The `chat.py` script handles all model loading, generation, and provides the best chat experience with live streaming, repetition penalty, and conversation commands.

## Model Details

- **Parameters**: 121M
- **Architecture**: CosmicFish (RoPE, GQA, SwiGLU, RMSNorm)
- **Context Length**: 512 tokens
- **Vocabulary**: 50,257 tokens
- **Training Data**: CosmicSet 1.0
- **Developer**: Mistyoz AI
- **Repository**: MistyozAI/CosmicFish-120M

## Usage

### Installation

```bash
pip install transformers huggingface-hub termcolor
```

### Quick Chat Interface

```python
from transformers import GPT2Tokenizer
from huggingface_hub import snapshot_download
import torch
import json
import os

# Download model from Hugging Face Hub
cache_dir = snapshot_download(repo_id="MistyozAI/CosmicFish-120M")

# Load tokenizer
tokenizer = GPT2Tokenizer.from_pretrained("gpt2")

# Load config
with open(os.path.join(cache_dir, "config.json")) as f:
    config_dict = json.load(f)

# Load model weights
state_dict = torch.load(os.path.join(cache_dir, "pytorch_model.bin"), map_location="cpu")

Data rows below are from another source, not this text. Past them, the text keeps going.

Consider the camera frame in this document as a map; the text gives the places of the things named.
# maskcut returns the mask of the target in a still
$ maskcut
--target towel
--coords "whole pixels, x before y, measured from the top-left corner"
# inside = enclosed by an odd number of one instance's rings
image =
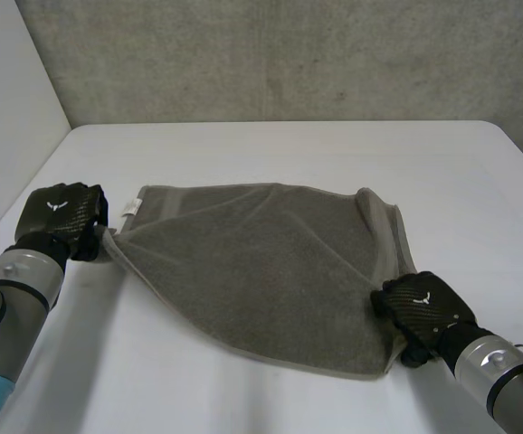
[[[404,349],[370,292],[416,272],[398,208],[374,192],[284,184],[146,186],[106,252],[241,354],[374,378]]]

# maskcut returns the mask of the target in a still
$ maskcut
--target concrete wall
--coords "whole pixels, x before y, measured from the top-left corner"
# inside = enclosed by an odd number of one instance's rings
[[[69,131],[14,0],[0,0],[0,218]]]
[[[74,127],[483,119],[523,151],[522,0],[17,0]]]

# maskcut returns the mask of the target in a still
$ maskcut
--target carbon fiber glove
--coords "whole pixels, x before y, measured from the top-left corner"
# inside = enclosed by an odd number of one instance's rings
[[[14,247],[45,250],[55,258],[64,247],[67,258],[94,260],[99,253],[94,228],[107,226],[108,209],[100,185],[57,184],[34,190],[16,227]]]
[[[461,323],[477,325],[467,304],[430,271],[386,281],[370,299],[376,314],[389,317],[404,333],[408,346],[401,362],[408,367],[439,356],[439,343],[448,328]]]

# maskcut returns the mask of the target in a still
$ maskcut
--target white table
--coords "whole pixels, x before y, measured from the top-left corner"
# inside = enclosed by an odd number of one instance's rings
[[[0,221],[0,252],[33,189],[77,181],[103,186],[113,226],[144,184],[371,187],[400,206],[417,268],[523,342],[523,155],[491,124],[80,127]],[[498,432],[443,363],[344,380],[230,354],[189,328],[114,264],[70,264],[0,433]]]

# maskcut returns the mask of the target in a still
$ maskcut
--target robotic arm
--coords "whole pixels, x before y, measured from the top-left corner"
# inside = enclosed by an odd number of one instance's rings
[[[56,304],[67,260],[97,257],[95,225],[106,226],[107,213],[98,185],[58,184],[28,198],[16,243],[0,255],[0,409]]]
[[[28,198],[15,245],[0,256],[0,409],[57,302],[67,260],[96,259],[95,226],[107,226],[107,214],[98,185],[58,184]],[[425,271],[385,282],[371,299],[406,337],[404,365],[441,357],[508,434],[523,433],[523,352],[480,328],[452,288]]]
[[[425,271],[385,282],[371,300],[377,314],[404,333],[404,365],[415,368],[441,357],[508,434],[523,434],[523,352],[480,328],[452,288]]]

# Note: Full model class available in the repository
print("Model downloaded and ready for use!")
```

### Advanced Generation with Repetition Penalty

```python
def generate_with_repetition_penalty(model, tokenizer, prompt, max_tokens=100, temperature=0.7, penalty=1.2):
    input_ids = torch.tensor(tokenizer.encode(prompt)).unsqueeze(0)
    generated = input_ids.clone()
    
    for _ in range(max_tokens):
        with torch.no_grad():
            logits, _ = model(generated)
        
        next_token_logits = logits[:, -1, :] / temperature
        
        # Apply repetition penalty
        if penalty > 1.0:
            for token_id in set(generated[0].tolist()):
                if next_token_logits[0, token_id] > 0:
                    next_token_logits[0, token_id] /= penalty
                else:
                    next_token_logits[0, token_id] *= penalty
        
        probs = torch.nn.functional.softmax(next_token_logits, dim=-1)
        next_token = torch.multinomial(probs, num_samples=1)
        
        if next_token.item() == tokenizer.eos_token_id:
            break
            
        generated = torch.cat([generated, next_token], dim=1)
    
    return tokenizer.decode(generated[0], skip_special_tokens=True)
```

### Chat Interface

```python
def chat_with_model():
    conversation = []
    
    while True:
        user_input = input("You: ")
        if user_input.lower() in ['quit', 'exit']:
            break
        
        context = "Below is a conversation between a human and an AI assistant.\n\n"
        for human, ai in conversation:
            context += f"Human: {human}\nAssistant: {ai}\n\n"
        context += f"Human: {user_input}\nAssistant:"
        
        # Generate response with repetition penalty
        response = generate_with_repetition_penalty(
            model, tokenizer, context, 
            max_tokens=150, temperature=0.7, penalty=1.2
        )
        
        # Extract just the assistant's response
        response = response.split("Assistant:")[-1].split('\n')[0].strip()
        print(f"CosmicFish: {response}")
        
        conversation.append((user_input, response))

chat_with_model()
```

## Architecture

CosmicFish uses several modern improvements over standard transformers:

- **RoPE (Rotary Position Embeddings)**: Better position encoding than absolute positions
- **GQA (Grouped-Query Attention)**: Reduces memory usage with 4 query groups 
- **SwiGLU**: More effective activation function than ReLU/GELU
- **RMSNorm**: Simpler, more stable normalization than LayerNorm

## Training

- **Dataset**: CosmicSet 1.0
- **Sequence Length**: 512 tokens
- **Training Steps**: ~300K iterations
- **Hardware**: Nvidia A40 x1

## Performance

- **Speed**: Varies by hardware (not benchmarked)
- **Memory**: ~500MB RAM (FP16)
- **File Size**: 243MB

## Limitations

- Small model size (120M parameters) may produce less accurate responses
- 512 token context limit
- Training data cutoff applies
- May generate incorrect information
- Cannot browse internet or access real-time data

## License

Apache 2.0 - see LICENSE file.

## Credit

If you use CosmicFish-120M, please credit Mistyoz AI.